WTF this fucking univ is not free, and i paid a lot to it , but we got a stupid staff like this, and my mother and father get angry to it, and ask me , is this univ is that poor to pay some better staff to handle that? , we are want to pay and its about the money , why he doing such thing? we wait so long until payment method complete.and in the road going to home , my sister said, in my university , it will not happened and of course they would be scare of doing that stupid thing to student's parent, their service is pretty well and give some respect.
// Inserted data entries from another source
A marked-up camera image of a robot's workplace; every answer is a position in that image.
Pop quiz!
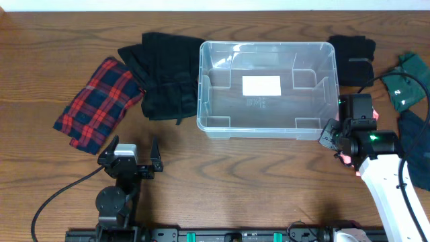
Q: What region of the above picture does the dark green folded garment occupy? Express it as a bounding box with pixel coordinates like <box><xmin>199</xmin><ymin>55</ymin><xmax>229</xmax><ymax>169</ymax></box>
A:
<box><xmin>382</xmin><ymin>52</ymin><xmax>429</xmax><ymax>112</ymax></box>

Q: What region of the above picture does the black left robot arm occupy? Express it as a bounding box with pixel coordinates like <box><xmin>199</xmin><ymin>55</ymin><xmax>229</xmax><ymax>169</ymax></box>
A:
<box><xmin>95</xmin><ymin>136</ymin><xmax>164</xmax><ymax>228</ymax></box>

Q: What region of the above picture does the clear plastic storage bin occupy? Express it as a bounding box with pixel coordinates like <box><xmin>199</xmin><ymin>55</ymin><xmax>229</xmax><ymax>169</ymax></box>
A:
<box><xmin>196</xmin><ymin>41</ymin><xmax>339</xmax><ymax>140</ymax></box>

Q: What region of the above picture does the red plaid folded shirt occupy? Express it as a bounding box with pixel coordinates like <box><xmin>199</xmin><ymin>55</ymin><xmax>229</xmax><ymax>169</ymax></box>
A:
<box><xmin>53</xmin><ymin>57</ymin><xmax>144</xmax><ymax>155</ymax></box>

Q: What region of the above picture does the navy blue garment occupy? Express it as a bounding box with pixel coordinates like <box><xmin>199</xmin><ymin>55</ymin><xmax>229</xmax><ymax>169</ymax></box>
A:
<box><xmin>398</xmin><ymin>110</ymin><xmax>429</xmax><ymax>191</ymax></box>

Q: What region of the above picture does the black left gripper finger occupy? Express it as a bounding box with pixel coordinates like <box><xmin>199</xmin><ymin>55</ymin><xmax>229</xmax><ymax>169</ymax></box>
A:
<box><xmin>150</xmin><ymin>137</ymin><xmax>163</xmax><ymax>172</ymax></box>
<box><xmin>105</xmin><ymin>134</ymin><xmax>119</xmax><ymax>157</ymax></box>

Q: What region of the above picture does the white label in bin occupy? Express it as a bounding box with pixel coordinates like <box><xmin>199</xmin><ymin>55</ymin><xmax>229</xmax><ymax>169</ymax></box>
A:
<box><xmin>243</xmin><ymin>76</ymin><xmax>282</xmax><ymax>96</ymax></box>

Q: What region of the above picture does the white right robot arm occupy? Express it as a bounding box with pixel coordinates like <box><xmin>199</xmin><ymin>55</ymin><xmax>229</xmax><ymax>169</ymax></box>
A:
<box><xmin>319</xmin><ymin>118</ymin><xmax>429</xmax><ymax>241</ymax></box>

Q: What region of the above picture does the pink printed t-shirt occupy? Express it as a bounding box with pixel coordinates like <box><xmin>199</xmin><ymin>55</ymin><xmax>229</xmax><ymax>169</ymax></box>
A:
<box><xmin>334</xmin><ymin>108</ymin><xmax>379</xmax><ymax>167</ymax></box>

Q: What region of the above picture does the small black garment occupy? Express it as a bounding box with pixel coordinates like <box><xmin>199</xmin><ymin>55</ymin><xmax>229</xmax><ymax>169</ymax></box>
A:
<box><xmin>328</xmin><ymin>35</ymin><xmax>376</xmax><ymax>87</ymax></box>

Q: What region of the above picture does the large black folded garment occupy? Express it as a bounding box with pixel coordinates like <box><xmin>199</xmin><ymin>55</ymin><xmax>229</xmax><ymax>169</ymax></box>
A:
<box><xmin>118</xmin><ymin>32</ymin><xmax>205</xmax><ymax>125</ymax></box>

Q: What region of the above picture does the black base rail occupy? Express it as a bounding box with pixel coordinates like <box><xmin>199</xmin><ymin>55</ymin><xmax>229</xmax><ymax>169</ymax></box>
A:
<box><xmin>64</xmin><ymin>227</ymin><xmax>390</xmax><ymax>242</ymax></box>

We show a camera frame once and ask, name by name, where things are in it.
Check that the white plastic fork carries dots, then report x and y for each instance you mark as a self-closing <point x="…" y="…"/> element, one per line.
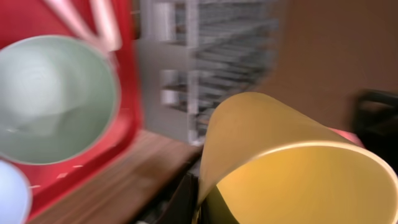
<point x="66" y="11"/>

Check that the white plastic spoon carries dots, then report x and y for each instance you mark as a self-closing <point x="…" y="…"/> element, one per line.
<point x="108" y="34"/>

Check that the red serving tray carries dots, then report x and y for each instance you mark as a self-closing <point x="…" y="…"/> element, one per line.
<point x="21" y="19"/>

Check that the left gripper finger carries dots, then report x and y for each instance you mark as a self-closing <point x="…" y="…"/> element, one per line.
<point x="181" y="207"/>

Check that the mint green bowl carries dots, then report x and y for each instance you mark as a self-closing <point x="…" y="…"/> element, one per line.
<point x="59" y="96"/>

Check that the small light blue bowl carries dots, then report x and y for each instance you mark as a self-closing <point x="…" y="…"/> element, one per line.
<point x="16" y="195"/>

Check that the yellow plastic cup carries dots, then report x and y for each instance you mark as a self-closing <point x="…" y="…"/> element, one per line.
<point x="264" y="162"/>

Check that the grey dishwasher rack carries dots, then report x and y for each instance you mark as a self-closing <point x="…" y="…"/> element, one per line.
<point x="194" y="54"/>

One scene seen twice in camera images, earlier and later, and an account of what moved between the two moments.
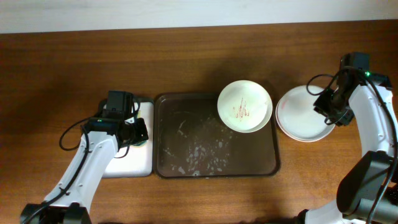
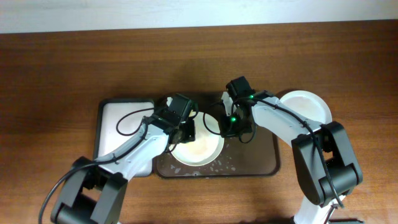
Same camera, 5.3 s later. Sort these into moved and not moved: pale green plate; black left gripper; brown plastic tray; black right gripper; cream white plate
Moved: black left gripper; cream white plate; black right gripper
Not moved: pale green plate; brown plastic tray
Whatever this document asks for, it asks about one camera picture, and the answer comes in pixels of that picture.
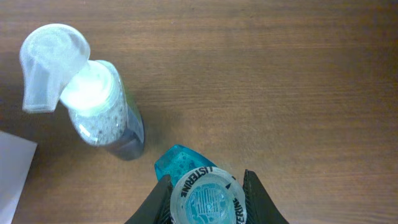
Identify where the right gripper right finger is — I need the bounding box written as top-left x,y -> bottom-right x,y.
243,169 -> 289,224

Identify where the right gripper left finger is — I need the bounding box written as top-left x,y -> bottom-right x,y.
125,174 -> 173,224

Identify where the teal mouthwash bottle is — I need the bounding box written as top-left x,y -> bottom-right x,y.
154,144 -> 248,224

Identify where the dark blue pump bottle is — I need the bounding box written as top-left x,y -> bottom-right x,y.
19,24 -> 145,161

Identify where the pink open cardboard box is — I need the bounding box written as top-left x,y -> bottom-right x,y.
1,131 -> 37,224

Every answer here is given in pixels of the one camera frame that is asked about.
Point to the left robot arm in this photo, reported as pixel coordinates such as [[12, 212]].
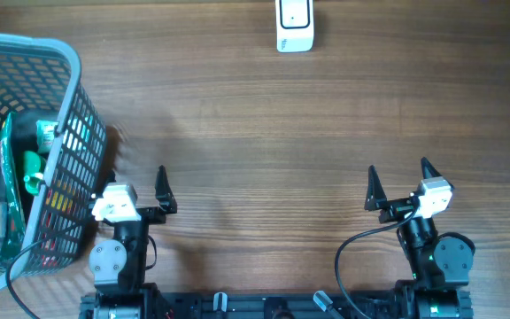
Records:
[[119, 264]]

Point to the green snack packet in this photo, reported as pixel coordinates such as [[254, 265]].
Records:
[[15, 220]]

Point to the white barcode scanner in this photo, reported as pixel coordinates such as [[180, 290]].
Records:
[[294, 25]]

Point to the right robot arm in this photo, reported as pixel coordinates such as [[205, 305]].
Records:
[[437, 261]]

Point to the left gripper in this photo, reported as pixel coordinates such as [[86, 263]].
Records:
[[157, 214]]

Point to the teal wet wipes pack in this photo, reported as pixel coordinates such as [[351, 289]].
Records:
[[45, 135]]

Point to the red sauce bottle green cap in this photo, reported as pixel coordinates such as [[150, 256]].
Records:
[[60, 225]]

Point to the green lid jar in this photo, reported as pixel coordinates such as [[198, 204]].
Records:
[[33, 167]]

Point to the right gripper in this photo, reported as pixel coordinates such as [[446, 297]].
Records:
[[376, 199]]

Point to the grey plastic mesh basket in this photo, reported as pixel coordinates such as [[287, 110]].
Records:
[[40, 79]]

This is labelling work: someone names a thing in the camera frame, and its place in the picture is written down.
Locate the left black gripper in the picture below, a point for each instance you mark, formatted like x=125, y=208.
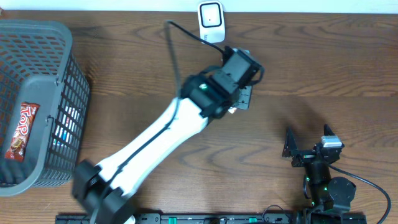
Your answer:
x=244, y=99

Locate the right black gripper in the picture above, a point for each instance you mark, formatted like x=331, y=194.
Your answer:
x=290, y=149

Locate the white blue medicine box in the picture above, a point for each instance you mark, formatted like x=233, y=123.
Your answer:
x=67, y=127

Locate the red Top chocolate bar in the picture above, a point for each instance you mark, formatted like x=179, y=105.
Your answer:
x=16, y=150

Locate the small orange box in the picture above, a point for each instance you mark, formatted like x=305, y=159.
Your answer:
x=232, y=110

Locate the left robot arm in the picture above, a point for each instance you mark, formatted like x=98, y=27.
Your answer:
x=105, y=189

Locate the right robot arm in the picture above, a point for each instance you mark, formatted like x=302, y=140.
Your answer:
x=331, y=196

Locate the white barcode scanner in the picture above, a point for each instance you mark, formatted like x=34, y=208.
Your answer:
x=211, y=21

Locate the grey plastic mesh basket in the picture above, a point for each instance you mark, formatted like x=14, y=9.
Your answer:
x=38, y=66

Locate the black mounting rail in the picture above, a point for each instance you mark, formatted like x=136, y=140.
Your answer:
x=156, y=218

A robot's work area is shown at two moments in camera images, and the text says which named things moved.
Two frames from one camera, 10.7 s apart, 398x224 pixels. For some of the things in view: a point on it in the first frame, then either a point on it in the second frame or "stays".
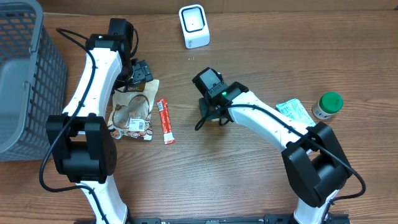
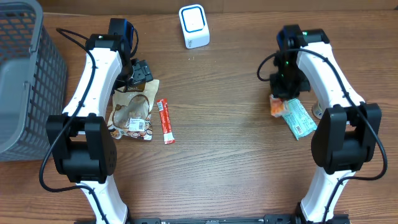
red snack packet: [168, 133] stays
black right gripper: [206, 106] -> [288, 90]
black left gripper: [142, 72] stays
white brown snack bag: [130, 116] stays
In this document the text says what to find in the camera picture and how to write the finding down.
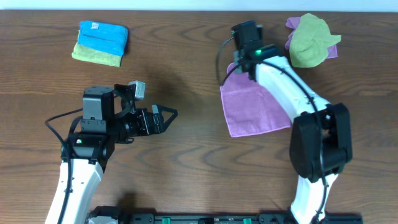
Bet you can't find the crumpled green cloth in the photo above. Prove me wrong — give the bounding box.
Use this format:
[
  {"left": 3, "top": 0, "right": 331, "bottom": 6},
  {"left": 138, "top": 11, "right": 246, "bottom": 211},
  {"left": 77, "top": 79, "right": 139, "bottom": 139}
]
[{"left": 289, "top": 13, "right": 341, "bottom": 68}]

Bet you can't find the purple microfibre cloth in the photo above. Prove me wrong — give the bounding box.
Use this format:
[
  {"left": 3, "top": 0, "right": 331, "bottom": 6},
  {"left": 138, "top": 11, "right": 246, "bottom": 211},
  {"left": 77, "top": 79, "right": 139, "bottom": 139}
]
[{"left": 220, "top": 72, "right": 291, "bottom": 138}]

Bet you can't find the right black cable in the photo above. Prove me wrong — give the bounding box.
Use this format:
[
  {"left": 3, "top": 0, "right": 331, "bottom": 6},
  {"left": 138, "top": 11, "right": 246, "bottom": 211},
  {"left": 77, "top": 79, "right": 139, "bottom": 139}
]
[{"left": 215, "top": 36, "right": 330, "bottom": 224}]

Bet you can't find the folded green cloth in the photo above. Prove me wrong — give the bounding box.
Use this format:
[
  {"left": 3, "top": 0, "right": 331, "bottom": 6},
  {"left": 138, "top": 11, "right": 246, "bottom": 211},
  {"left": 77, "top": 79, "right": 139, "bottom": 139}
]
[{"left": 72, "top": 43, "right": 122, "bottom": 67}]

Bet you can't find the folded blue cloth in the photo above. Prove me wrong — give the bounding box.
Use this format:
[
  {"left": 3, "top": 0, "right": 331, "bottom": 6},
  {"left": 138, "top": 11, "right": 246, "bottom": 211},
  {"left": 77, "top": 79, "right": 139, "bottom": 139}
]
[{"left": 78, "top": 21, "right": 128, "bottom": 56}]

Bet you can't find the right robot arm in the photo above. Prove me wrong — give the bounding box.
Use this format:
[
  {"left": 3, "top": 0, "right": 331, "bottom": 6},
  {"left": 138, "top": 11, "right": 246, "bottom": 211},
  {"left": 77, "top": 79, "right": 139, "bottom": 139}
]
[{"left": 231, "top": 21, "right": 363, "bottom": 223}]

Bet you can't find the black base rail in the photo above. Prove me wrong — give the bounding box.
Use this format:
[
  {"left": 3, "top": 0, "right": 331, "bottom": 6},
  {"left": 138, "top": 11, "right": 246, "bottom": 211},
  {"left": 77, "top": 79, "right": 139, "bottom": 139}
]
[{"left": 88, "top": 205, "right": 364, "bottom": 224}]

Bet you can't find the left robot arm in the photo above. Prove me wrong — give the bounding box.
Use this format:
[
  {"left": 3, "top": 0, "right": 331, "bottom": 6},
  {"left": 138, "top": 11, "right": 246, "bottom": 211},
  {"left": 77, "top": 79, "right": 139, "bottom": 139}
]
[{"left": 46, "top": 81, "right": 178, "bottom": 223}]

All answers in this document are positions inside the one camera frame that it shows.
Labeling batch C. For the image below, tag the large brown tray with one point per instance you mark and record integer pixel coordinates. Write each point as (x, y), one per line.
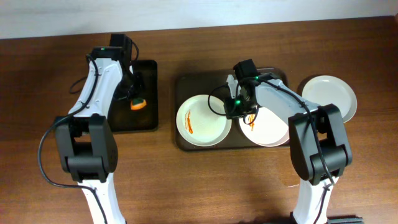
(192, 84)

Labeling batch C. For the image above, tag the small black tray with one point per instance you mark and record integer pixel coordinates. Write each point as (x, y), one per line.
(122, 119)

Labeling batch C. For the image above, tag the white plate back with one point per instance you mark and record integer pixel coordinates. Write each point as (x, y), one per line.
(200, 121)

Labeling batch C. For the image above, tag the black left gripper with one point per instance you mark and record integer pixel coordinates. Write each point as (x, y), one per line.
(131, 92)

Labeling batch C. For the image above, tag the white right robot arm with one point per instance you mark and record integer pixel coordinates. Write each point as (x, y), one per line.
(319, 146)

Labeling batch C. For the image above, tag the green orange sponge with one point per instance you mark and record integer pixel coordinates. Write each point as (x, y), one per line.
(138, 104)

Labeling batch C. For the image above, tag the white plate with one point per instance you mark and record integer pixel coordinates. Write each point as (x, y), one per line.
(267, 129)
(200, 121)
(325, 90)

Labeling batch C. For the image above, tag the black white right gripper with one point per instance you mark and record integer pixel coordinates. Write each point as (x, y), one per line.
(246, 109)

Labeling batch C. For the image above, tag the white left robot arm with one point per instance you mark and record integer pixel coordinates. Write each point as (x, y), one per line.
(85, 141)

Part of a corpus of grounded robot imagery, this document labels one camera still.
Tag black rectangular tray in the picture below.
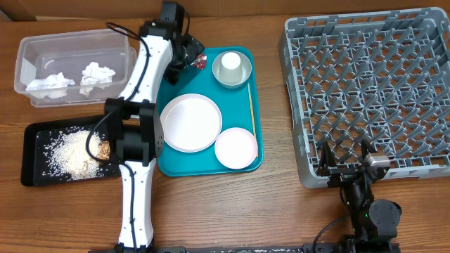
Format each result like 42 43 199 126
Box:
20 115 120 186

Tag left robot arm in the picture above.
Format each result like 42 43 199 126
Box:
101 1 205 252

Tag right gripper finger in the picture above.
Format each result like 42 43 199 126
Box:
316 142 338 176
361 138 377 162

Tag clear plastic bin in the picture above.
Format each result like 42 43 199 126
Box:
14 29 136 108

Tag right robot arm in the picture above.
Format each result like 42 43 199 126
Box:
311 139 402 253

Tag brown food scraps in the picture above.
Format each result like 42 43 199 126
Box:
80 141 110 178

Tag red snack wrapper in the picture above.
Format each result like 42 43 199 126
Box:
191 53 207 70

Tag white paper cup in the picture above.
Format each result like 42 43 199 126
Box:
219 51 242 84

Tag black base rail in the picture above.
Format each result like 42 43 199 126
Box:
150 242 352 253

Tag grey dishwasher rack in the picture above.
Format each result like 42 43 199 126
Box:
279 7 449 188

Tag wooden chopstick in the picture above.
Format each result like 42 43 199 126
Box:
247 83 259 158

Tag white rice pile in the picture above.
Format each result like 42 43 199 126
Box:
42 129 103 180

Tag large white plate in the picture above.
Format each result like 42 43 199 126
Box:
160 93 222 153

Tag grey bowl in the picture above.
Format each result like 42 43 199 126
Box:
212 51 252 89

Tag white tissue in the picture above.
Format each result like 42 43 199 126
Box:
80 62 116 96
25 72 75 98

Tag small white plate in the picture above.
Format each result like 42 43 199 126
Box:
214 127 258 169

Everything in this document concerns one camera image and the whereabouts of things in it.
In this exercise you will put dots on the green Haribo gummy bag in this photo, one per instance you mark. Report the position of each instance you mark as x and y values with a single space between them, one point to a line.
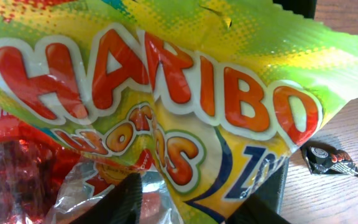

College life part 6 (the final)

So now i in the fourth semester, not many that i can tell, but one day i got some problem because i had a problem with my lecture's assistant. We got a problem in the organisation before (in the first-second semester that i do not tell what it is), and i think he is not professional as a leader of the organisation , and i regret it that i ever join with that some stupid lowly stuff , so when i'm in the lab, he told me to do the same method that he teach me , the first method and the second and the third is the same , but someday in the third method thing go wrong and he like blame me for the thing he teaches me, but yeah , i cannot do anything , because he is a favorite student and the lecture in that lab just laughing at me and make a joke of my "artificial" mistake, of course, this is usually happen in life, you got beaten up and cannot do anything when you don't have the power, it the same with law of the universe , small people cannot do anything to fight and they are always get used with the oppression , in this case , the power i mean is "reputation,two faces skills,relation to lecture, and friends" , yeah i don't have all of this. It easy to finish it with man stuff , like fighting or punching to finish the problem between them , but no , once again i cannot do such thing to a pussy which take a cover behind the "reputation" , if i fight it with man thing i will get discriminated by all the people on the faculty , yeah because i don't have any reputation. So the power in here did not mean literally the true power is. It just the power of being majority and dominating your own cage.

And yeah , i got so disappointed with what the lecture have done to me , and again i decided to stopped that day and my sister support me, she know the condition ,and she understand me so well because maybe she ever go to visited me at that time, and she just said "you need to stopped and go find other college in here, Jakarta" and i complete my will to stop and at that day i immediately browsing for several university in Jakarta.